Publicado en El Deber el viernes 21 de julio de 2023
En un reciente artículo, el escritor español, Antonio Muñoz Molina, señalaba: “Las redes sociales han universalizado la antigua grosería de la barra de bar y el muro del retrete. La rima cruel, la gracia, la consigna, ahora la repiten en público (…) un rasgo de la edad de la vileza es la repetición metódica del abuso, la injuria y la mentira. Al volverse habituales no pierden su veneno, pero cada vez provocan menos escándalo” (La era de la vileza, El País).
Como en ninguna época de la historia de la humanidad, las redes sociales nos ofrecen un espacio inmenso y de infinitas oportunidades. Tenemos en nuestras manos la posibilidad de expresar libremente nuestras opiniones, compartir informaciones, explorar y descubrir contenidos y conectarnos con personas de todo el planeta; pero, esas mismas plataformas pueden convertirse en escenarios perfectos para la propagación del odio, el engaño y la crueldad. En estas tribunas públicas se puede desatar una tormenta de vileza.
Pareciera que la facilidad, rapidez y el alto volumen de contenidos que llegan a nuestros celulares disminuye nuestra capacidad para procesar y filtrar noticias falsas, discursos tóxicos, acosos, teorías conspirativas o linchamientos mediáticos y nos convertimos en propagadores de materiales virulentos y nocivos. Es como si el sentido común y la empatía se hubieran esfumado en el mundo digital.

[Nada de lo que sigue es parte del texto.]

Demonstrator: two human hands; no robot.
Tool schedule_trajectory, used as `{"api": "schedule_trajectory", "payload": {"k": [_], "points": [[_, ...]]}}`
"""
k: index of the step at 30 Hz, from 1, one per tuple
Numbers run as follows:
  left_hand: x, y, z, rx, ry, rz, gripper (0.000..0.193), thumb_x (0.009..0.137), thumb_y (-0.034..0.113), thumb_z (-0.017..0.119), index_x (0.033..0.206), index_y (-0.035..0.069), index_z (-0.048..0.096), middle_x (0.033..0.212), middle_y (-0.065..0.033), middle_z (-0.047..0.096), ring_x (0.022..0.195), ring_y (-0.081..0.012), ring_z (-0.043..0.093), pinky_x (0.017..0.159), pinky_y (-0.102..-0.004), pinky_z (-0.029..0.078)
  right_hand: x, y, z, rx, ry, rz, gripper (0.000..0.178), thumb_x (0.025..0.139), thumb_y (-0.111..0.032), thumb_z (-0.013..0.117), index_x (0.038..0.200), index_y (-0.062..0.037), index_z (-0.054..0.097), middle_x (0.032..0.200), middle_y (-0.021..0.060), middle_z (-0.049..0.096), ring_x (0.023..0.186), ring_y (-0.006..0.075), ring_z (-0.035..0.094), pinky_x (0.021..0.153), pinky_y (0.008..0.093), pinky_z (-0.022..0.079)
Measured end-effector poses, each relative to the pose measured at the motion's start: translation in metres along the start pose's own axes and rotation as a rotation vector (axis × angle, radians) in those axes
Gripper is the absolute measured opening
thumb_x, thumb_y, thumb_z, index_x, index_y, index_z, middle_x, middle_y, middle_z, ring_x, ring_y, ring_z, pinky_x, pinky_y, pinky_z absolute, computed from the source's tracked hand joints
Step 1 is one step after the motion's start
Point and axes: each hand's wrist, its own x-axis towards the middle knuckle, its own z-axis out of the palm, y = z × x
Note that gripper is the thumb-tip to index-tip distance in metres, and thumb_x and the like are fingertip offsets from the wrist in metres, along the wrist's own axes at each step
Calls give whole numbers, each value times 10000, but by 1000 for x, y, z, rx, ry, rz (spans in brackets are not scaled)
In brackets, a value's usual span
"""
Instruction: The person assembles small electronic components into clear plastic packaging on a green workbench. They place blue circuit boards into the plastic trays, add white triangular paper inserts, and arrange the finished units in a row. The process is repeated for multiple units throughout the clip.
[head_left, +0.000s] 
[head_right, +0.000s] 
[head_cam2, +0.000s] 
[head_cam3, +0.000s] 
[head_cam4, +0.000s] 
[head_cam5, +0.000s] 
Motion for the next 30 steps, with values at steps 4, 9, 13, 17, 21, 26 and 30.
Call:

La distancia que nos brinda la tecnología nos hace perder de vista el impacto que pueden tener nuestras palabras en la vida de otros. Hay una suerte de deshumanización cuando se tienen pantallas de por medio. Es fácil olvidar que detrás de cada perfil hay una persona real con sentimientos y emociones. Quisiera creer que las acciones viles no son fruto de odios reales, sino más bien de la facilidad con la que se pueden comunicar mensajes crueles sin medir consecuencias en quienes los leen o pueden sentirse aludidos. Podemos ser víctimas o perpetradores sin siquiera ser conscientes de ello.
En algunos grupos en los que participo, he sido testigo de discusiones bizantinas, sin sentido —a veces, con insultos de por medio—, y que no terminan de resolverse porque versan sobre cosas etéreas o se basan en fuentes discutibles o dudosas. La ubicuidad lleva a la inmediatez, y con frecuencia, a la irracionalidad. Muchas intervenciones son irreflexivas, viscerales y carentes de toda empatía. El componente emocional se sobrepone gracias a la velocidad exigida en las respuestas. Si un primer mensaje de odio es secundado por otros usuarios se incrementan las posibilidades de una espiral de mensajes tóxicos. En más de una ocasión, alguno de los participantes termina por salirse dando un “portazo”, lo que provoca un malestar y sentimiento de culpa entre los callados espectadores.
Además, en esta “era de la vileza” —como la ha bautizado Muñoz Molina—, el anonimato se ha convertido en el mejor aliado de los cobardes. Es muy fácil esconderse y sentirse protegido detrás de un perfil falso o un seudónimo y lanzar insultos, difamaciones e incluso amenazas, sin ningún tipo de consecuencia. Los amantes del conflicto y del acoso se sienten cómodos y desinhibidos y transgreden con mayor naturalidad cualquier parámetro de buena vecindad. Es triste constatar la sombría realidad de la existencia de mercenarios —valientes guerreros del teclado—, dispuestos a destrozar reputaciones, sin importar las cicatrices que provocan sus diatribas, escarnios y publicaciones pagadas.
Como ciudadanos del planeta, tenemos la responsabilidad de tomar conciencia de nuestras palabras y acciones en el mundo digital. La empatía y el respeto son fundamentales, incluso en la virtualidad. Está en nuestras manos usar estas plataformas para difundir amor, comprensión y solidaridad. Debemos alzar nuestras voces contra la vileza y fomentar una cultura digital más responsable y considerada con el prójimo.